The silence of the night was thick, broken only by the rustle of wind-kissed leaves. Elliot lay wide awake in the small shelter they'd repaired beside the greenhouse, eyes tracing the wooden ceiling. Something had been wrong with the soil these past few days—too damp, too soft, and sometimes... it pulsed. Lyra said it was nothing. That the land sometimes shifted after a long season. But even she sounded unsure.
He turned his head slightly. Lyra sat near the center of the greenhouse, her eyes closed, fingers gently pressed against the dirt floor. She'd been meditating again—"listening," she said, though Elliot never asked to what.
The strange growth from Chapter 23—the one found near the pumpkin rows—had been removed, burned under careful supervision. But a shadow lingered. The plants in that area hadn't been the same. The corn whispered too often, the beans curled toward the wrong light. And worst of all, the sentiblooms refused to open.
That night, Elliot heard it again.
A hum.
Not the hum of wind or insects. Not even the soft resonance of Glowshrooms in chorus. This was deep—like pressure inside his ears. It came from beneath the roots, as if something old and waiting had stirred awake.
He got up and quietly left the shelter. Lyra didn't open her eyes, but her voice followed him anyway.
"Don't go far."
"I won't," he murmured back, not looking over his shoulder.
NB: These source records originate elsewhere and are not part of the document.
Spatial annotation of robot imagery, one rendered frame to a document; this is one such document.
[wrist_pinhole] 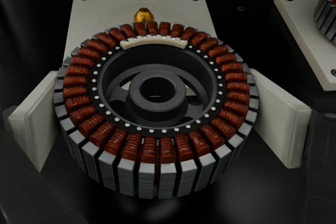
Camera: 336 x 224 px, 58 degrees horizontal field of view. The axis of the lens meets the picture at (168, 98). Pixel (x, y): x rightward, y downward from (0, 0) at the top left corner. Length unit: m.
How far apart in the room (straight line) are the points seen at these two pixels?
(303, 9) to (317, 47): 0.07
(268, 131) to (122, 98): 0.09
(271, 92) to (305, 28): 0.22
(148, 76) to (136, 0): 0.19
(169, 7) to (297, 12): 0.15
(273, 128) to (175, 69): 0.08
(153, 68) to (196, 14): 0.16
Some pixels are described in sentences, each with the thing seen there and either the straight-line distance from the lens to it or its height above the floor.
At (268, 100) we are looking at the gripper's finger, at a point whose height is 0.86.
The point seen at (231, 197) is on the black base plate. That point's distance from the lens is 0.23.
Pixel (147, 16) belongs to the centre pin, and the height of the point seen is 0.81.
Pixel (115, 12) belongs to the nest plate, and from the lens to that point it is 0.34.
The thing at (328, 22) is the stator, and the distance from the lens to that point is 0.36.
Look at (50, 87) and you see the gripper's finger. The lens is 0.16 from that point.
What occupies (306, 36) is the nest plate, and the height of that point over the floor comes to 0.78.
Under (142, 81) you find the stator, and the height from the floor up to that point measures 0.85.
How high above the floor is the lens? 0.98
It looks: 50 degrees down
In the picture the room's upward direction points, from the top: 6 degrees clockwise
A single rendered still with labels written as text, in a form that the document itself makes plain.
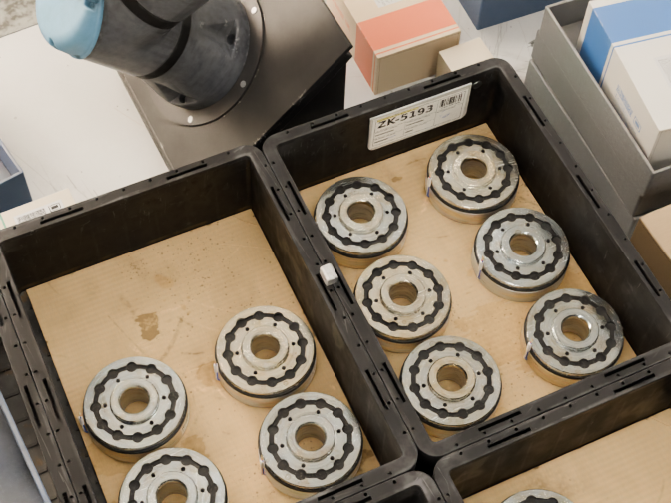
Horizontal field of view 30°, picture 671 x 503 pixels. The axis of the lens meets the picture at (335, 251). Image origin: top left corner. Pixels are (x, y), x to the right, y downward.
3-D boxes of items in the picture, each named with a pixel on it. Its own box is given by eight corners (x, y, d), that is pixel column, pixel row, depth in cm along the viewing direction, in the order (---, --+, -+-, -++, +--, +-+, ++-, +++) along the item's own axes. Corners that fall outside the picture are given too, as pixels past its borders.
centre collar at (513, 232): (491, 239, 135) (491, 236, 135) (528, 221, 137) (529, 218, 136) (516, 273, 133) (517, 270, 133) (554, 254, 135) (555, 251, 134)
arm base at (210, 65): (141, 54, 158) (82, 34, 150) (212, -37, 153) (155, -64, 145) (194, 135, 151) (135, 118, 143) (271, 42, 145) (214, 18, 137)
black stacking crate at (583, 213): (261, 202, 143) (259, 143, 133) (488, 120, 150) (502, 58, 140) (416, 506, 125) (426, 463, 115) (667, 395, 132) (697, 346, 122)
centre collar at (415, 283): (370, 287, 132) (371, 284, 131) (411, 268, 133) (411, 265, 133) (394, 323, 130) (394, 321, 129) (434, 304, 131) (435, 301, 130)
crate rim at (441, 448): (257, 152, 135) (256, 139, 133) (500, 66, 142) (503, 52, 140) (423, 472, 116) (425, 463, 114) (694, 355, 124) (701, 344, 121)
Outside, the darkness clung to the trees like a curtain. A low mist hugged the garden's edge, veiling the path toward the old orchard. It was colder there—always had been since the Stillfall. He wrapped his coat tighter and walked until he reached the fence they'd repaired last week.
That's when he saw it again.
A small patch of dirt pulsing slowly, like it was breathing.
Elliot crouched and pressed a hand against the soil.
It was warm.
Too warm.
His breath caught as something moved under his palm—slithering—then vanished deeper. He leapt back and stumbled over the fence. A low groan rose from beneath, a sound too deep to be natural. Something wasn't just living in the soil.
Something was listening back.
The next morning, Lyra examined the patch. Her face remained unreadable, but her hand never left the scythe she carried on her back. They marked the area and decided to widen the perimeter. She asked the Glowshrooms to stay close. Asked the Hearthroots to dig deeper.
"Whatever it is," she said softly to Elliot, "it's part of the land. But not of it."
"Is it dangerous?"
She didn't answer right away. "It might be curious," she finally said. "And that's worse. Curiosity grows."
That day, the soil remained quiet. But by nightfall, the mist had returned, thicker than before.
And the ground began to whisper names no one had spoken in years.